The whole world is affected by the war in Ukraine, not only geopolitically, but also in terms of inflation, food security and the economy. In a globalised world, everyone is connected and everyone is affected. As a small and open trading nation, the Netherlands is strongly connected to other countries and is therefore sensitive to international developments. In February of this year, the second year of the war in Ukraine began. Due to the war and the sanctions against Russia, Dutch trade with Russia and Ukraine has declined. Moreover, prices of especially imported mineral fuels and raw materials have skyrocketed, partly as a result of the war.

China and the EU have increasingly traded with each other since reducing reciprocal import tariffs in the 1990s. This has led to ever greater mutual interdependence, which entails benefits, but also risks. We have become more dependent on China and the country has therefore gained more geopolitical power. Trade with China is an important topic of discussion when it comes to strategic dependencies. Some of the products for which the Netherlands and other European countries rely on imports from China are important for the green transition challenges Europe is facing.

Production problems in China, sanctions against Russia, devastation in Ukraine, increased transport costs: these and many other factors may have a negative impact on Dutch trade in goods and services. Following the recovery from the coronavirus crisis and the first price increases in 2021, the value of Dutch goods trade rose again in 2022. This was due to the sharply higher prices of many goods, such as mineral fuels, food and materials. The size of trade volume also increased, but much less strongly. At the onset of the coronavirus crisis in 2020, Dutch trade in services showed a significant contraction. Recovery already started in 2021 and continued through 2022.

The latest news and other reports on globalisation, such as the Internationalisation Monitors, can be found in our Globalisation dossier.

Dutch Trade in Facts and Figures 2023: Exports, imports and investment is a publication developed by the CBS Expertise Centre for Globalisation at the request of the Dutch Ministry of Foreign Affairs. It aims to provide a broad target group with objective information on internationalisation trends in the Dutch business economy and the national economy at large. Furthermore, it offers independent data for trade policy decisions by the Ministry of Foreign Affairs. Apart from the data tables with annually recurring key figures, this publication contains an outline of the main current events behind the figures.

Listed below are some of the main findings presented in this editionnoot1:

Chapter 2: Major developments in 2022 and 2023

  • Due to the aftermath of the coronavirus crisis, inflation, current events surrounding the climate crisis and Russia’s invasion of Ukraine, 2021, 2022 and 2023 were atypical years. In order to do justice to all these developments, a chapter has been devoted to the most recent developments. Where possible, the aforementioned developments are also mentioned in other chapters.

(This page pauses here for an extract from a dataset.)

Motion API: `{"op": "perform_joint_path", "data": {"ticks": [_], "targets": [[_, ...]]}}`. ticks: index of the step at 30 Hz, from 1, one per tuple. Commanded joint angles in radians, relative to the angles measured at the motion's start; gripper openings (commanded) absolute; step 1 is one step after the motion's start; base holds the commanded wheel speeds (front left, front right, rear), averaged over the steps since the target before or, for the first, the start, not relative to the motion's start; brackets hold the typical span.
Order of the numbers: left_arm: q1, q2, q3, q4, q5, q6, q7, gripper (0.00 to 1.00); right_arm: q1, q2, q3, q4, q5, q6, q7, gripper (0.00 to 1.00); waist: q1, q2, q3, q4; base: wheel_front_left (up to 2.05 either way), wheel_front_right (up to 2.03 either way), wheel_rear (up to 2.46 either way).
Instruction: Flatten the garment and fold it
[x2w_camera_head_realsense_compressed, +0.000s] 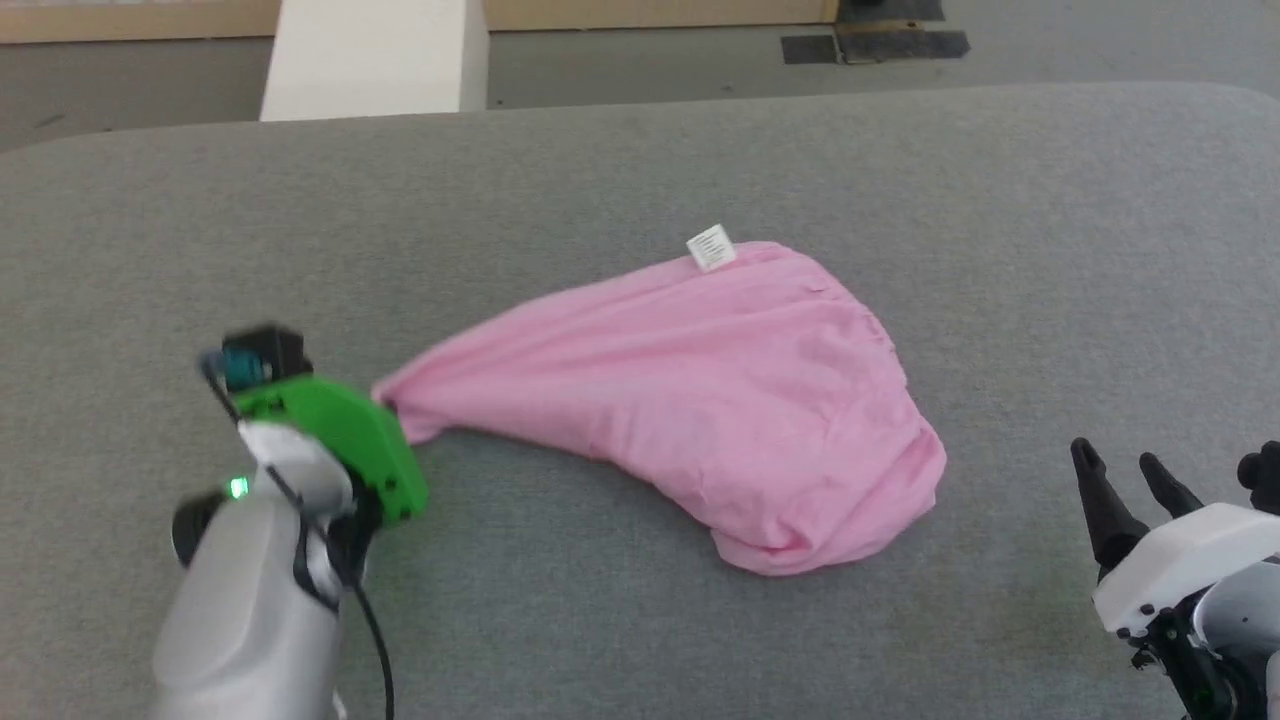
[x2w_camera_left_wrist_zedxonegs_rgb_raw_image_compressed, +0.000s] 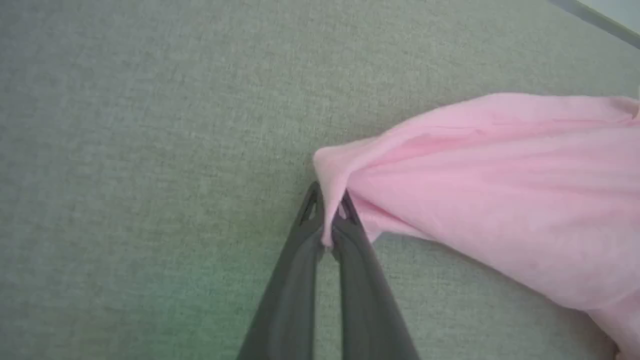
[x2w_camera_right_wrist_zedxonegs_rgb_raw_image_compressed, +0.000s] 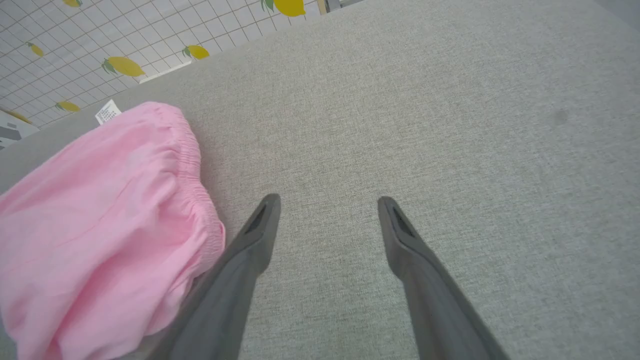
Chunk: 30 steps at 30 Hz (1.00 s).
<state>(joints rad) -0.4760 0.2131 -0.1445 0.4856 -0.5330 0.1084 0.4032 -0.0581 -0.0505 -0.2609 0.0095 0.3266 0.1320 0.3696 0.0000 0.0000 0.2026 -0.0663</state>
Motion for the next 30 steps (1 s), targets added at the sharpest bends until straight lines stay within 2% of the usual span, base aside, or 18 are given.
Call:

One year of war: trade implications

  • The EU has imposed sanctions on Russia in response to the war against Ukraine. More than a month after the start of the war and the first sanctions, the value of Dutch imports from Russia began to decrease. The Russian share in Dutch imports fell from 4% in Q1 2022 to 1% in the same quarter of 2023. The value of Dutch goods exports to Russia has decreased every month since March 2022 relative to the same month in 2021. The Russian share in Dutch exports fell from 0.6% in Q1 2022 to 0.3% in the same quarter of 2023.
  • Since the import ban as of December 2022, Dutch firms have imported considerably less crude oil from Russia. Instead, imports of crude oil from Saudi Arabia, the US, Kazakhstan and Iraq have increased.
  • In Q1 2023, exports of domestically produced goods to Russia collapsed by 47% compared to the first three months of 2022, while those to Kazakhstan (+136%), Armenia (+121%) and Kyrgyz Republic (+99%) increased sharply.

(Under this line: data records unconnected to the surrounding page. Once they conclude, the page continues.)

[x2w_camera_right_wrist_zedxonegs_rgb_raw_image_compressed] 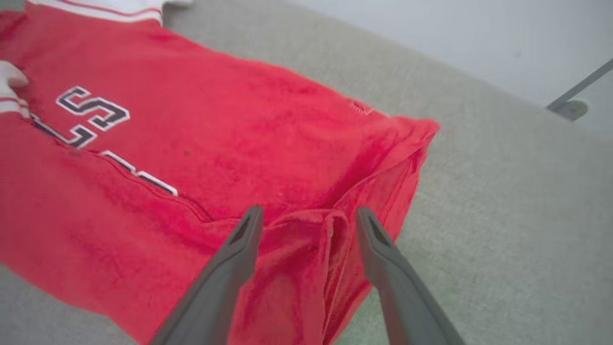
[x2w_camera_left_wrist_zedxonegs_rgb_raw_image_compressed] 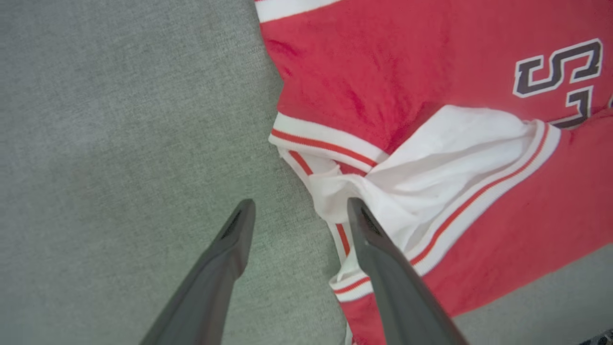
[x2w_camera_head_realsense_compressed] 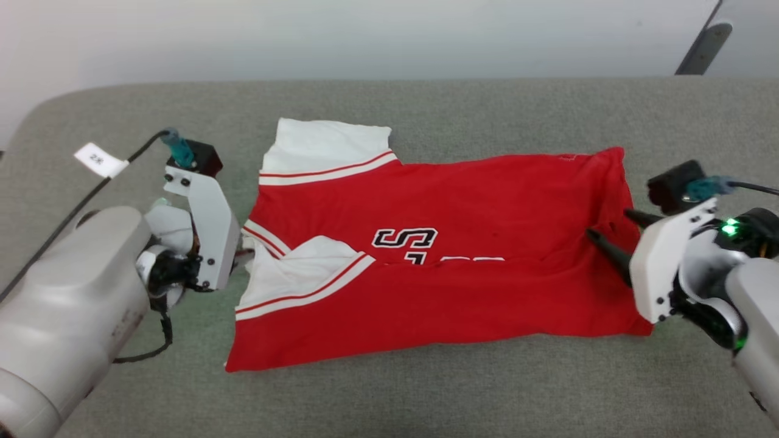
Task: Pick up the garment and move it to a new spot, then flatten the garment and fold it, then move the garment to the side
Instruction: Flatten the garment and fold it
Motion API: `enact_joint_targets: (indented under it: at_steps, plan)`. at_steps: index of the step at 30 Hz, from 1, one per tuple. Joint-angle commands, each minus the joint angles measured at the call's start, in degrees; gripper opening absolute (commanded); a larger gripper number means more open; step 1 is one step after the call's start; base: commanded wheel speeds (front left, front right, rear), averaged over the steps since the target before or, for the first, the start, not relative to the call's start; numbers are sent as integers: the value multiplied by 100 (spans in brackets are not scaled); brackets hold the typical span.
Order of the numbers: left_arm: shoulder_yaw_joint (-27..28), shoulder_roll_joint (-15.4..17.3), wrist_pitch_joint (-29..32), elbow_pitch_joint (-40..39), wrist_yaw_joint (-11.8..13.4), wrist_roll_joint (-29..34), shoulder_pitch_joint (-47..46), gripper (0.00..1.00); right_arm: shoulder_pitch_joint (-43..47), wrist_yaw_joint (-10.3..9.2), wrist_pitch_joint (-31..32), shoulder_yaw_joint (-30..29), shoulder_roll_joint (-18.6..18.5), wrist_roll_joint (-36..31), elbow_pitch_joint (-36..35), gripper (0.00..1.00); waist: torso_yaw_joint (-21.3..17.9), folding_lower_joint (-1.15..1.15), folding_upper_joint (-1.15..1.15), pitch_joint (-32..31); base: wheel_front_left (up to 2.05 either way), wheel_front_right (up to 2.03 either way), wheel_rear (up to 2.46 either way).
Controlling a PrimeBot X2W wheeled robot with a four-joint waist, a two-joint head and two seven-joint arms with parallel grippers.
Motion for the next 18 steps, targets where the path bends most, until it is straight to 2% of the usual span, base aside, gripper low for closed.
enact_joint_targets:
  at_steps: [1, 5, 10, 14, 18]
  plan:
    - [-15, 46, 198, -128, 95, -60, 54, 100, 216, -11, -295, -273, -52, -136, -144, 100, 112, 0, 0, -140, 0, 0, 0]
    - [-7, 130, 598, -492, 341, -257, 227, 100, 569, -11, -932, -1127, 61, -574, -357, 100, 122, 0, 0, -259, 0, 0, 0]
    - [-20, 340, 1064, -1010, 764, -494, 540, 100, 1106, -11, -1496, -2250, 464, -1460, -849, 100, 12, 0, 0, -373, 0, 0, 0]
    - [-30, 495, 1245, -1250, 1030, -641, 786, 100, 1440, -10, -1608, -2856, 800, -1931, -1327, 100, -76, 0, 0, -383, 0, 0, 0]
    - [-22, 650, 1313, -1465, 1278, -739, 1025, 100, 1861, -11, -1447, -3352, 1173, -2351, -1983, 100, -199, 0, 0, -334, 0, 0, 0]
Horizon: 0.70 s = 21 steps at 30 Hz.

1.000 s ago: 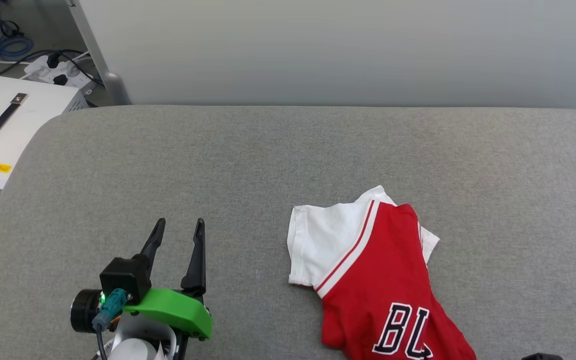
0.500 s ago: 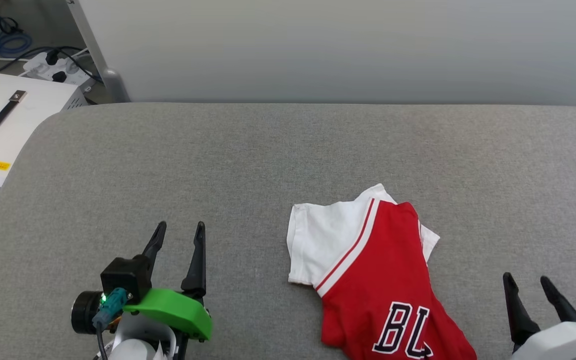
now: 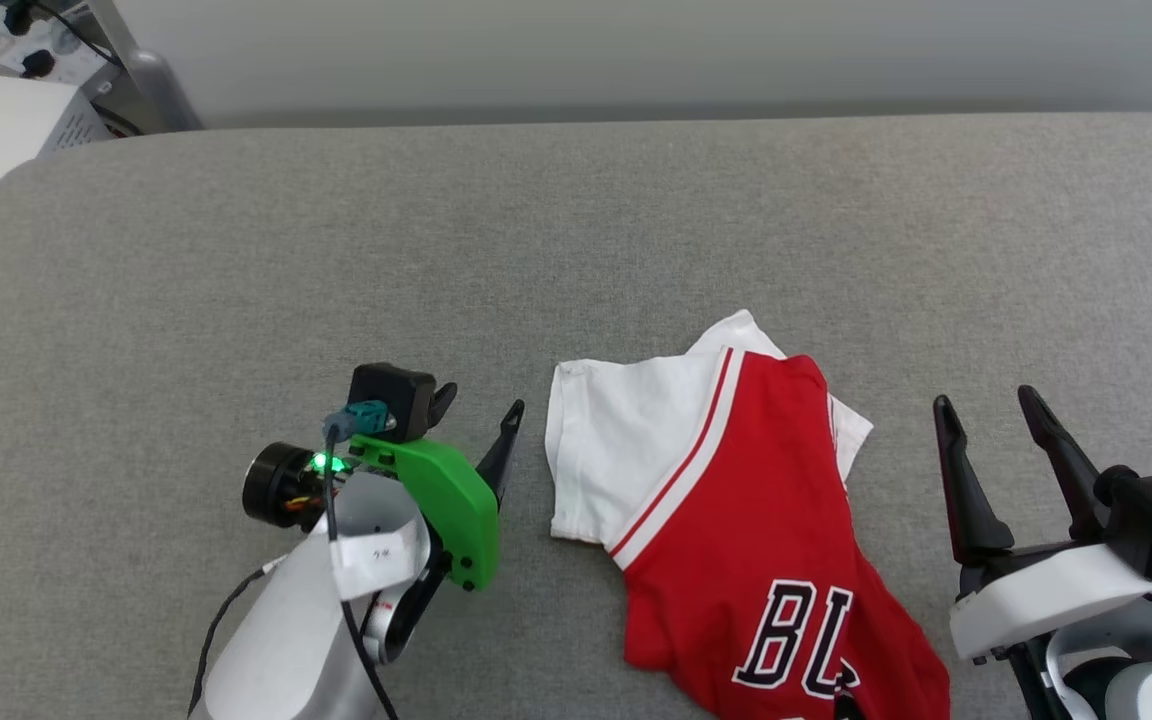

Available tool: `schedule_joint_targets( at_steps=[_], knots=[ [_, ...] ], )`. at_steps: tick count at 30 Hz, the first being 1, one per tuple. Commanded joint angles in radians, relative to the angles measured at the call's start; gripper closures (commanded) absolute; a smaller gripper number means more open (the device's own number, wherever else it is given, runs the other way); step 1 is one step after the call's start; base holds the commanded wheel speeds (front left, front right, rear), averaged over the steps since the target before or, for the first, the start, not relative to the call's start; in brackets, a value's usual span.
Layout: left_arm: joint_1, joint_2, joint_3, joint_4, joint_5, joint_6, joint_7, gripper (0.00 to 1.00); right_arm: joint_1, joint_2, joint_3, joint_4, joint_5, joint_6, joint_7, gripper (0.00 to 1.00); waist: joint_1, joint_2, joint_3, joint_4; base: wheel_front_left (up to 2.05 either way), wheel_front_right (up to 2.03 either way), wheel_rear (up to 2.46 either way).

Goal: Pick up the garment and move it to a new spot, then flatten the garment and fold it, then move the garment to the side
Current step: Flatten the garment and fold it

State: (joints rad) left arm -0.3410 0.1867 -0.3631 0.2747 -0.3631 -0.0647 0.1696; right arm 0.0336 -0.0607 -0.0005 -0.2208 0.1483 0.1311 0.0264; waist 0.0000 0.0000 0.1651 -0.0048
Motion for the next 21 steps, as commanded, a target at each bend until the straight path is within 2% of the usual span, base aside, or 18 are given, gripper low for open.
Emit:
schedule_joint_targets(
  at_steps=[1,7,8,16,17,18,21],
  knots=[
    [-0.045,0.001,-0.016,0.021,-0.01,-0.014,0.046,0.0,-0.021,-0.005,0.008,-0.002,0.005,0.0,0.0,0.0,0.0,0.0,0.055,-0.04,0.0,0.0,0.0],
    [-0.149,0.025,-0.09,0.086,-0.035,-0.051,0.217,0.0,-0.043,-0.004,0.02,0.02,0.032,0.0,-0.006,0.0,0.0,0.0,0.104,-0.086,0.0,0.0,0.0],
    [-0.182,0.038,-0.13,0.103,-0.048,-0.059,0.272,0.0,-0.05,-0.002,0.023,0.033,0.043,0.0,-0.012,0.0,0.0,0.0,0.118,-0.105,0.0,0.0,0.0],
    [-0.216,0.071,-0.255,0.196,-0.08,-0.065,0.491,0.02,-0.062,0.005,0.032,0.063,0.072,0.0,-0.028,0.0,0.0,0.0,0.135,-0.137,0.0,0.0,0.0],
    [-0.218,0.073,-0.266,0.199,-0.082,-0.065,0.505,0.35,-0.062,0.005,0.032,0.065,0.075,0.0,-0.029,0.0,0.0,0.0,0.136,-0.139,0.0,0.0,0.0],
    [-0.219,0.077,-0.28,0.2,-0.085,-0.065,0.515,0.99,-0.062,0.006,0.031,0.067,0.077,0.0,-0.031,0.0,0.0,0.0,0.136,-0.139,0.0,0.0,0.0],
    [-0.231,0.095,-0.305,0.187,-0.065,-0.066,0.488,1.0,-0.057,0.007,0.027,0.074,0.084,0.0,-0.033,0.0,0.0,0.0,0.128,-0.136,0.0,0.0,0.0]
  ],
)
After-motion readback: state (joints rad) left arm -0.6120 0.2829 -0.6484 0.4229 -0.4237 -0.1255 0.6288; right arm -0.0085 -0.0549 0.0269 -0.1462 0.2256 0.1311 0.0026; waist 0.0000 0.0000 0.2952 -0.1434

Volume developments in Dutch trade in goods

  • According to the National Accounts figures, the price development of Dutch imports in 2022 compared to 2021 was no less than 24.9%; the volume development was around 1.8%. Prices of export goods were 21.0% higher in 2022 than in 2021. The volume of goods exports only increased by 2.3%. In Q1 2023, price development was already more limited with an increase of 4.7% in imports and 5.8% in exports. The import volume in that period was 4.0% higher than one year previously, the export volume 3.9%.
  • The price and volume development for our most important trading partners is dominated by mineral fuels. Without this commodity group, the picture looks different: volume developments were mainly positive, both for imports and exports, and price increases were more limited.

Dutch goods trade with China

  • Since 1996, total Dutch imports of goods from China have increased 55 times: from €2.3bn to €125.0bn (including quasi-transit trade) in 2022. No less than 89% of total imports from China return abroad as a result of transit flows or export after processing in the Netherlands; 11% of imports remain in the Netherlands (direct domestic expenditure or domestic expenditure after processing in the Netherlands).
  • Exports to China have also increased sharply in recent decades, albeit at a significantly lower level than imports. Total exports to China have increased 31 times since 1996, from €0.6bn to almost €19bn in 2022 (including quasi-transit trade).
  • If we exclude all re-exports and quasi-transit trade, the large trade deficit with China disappears.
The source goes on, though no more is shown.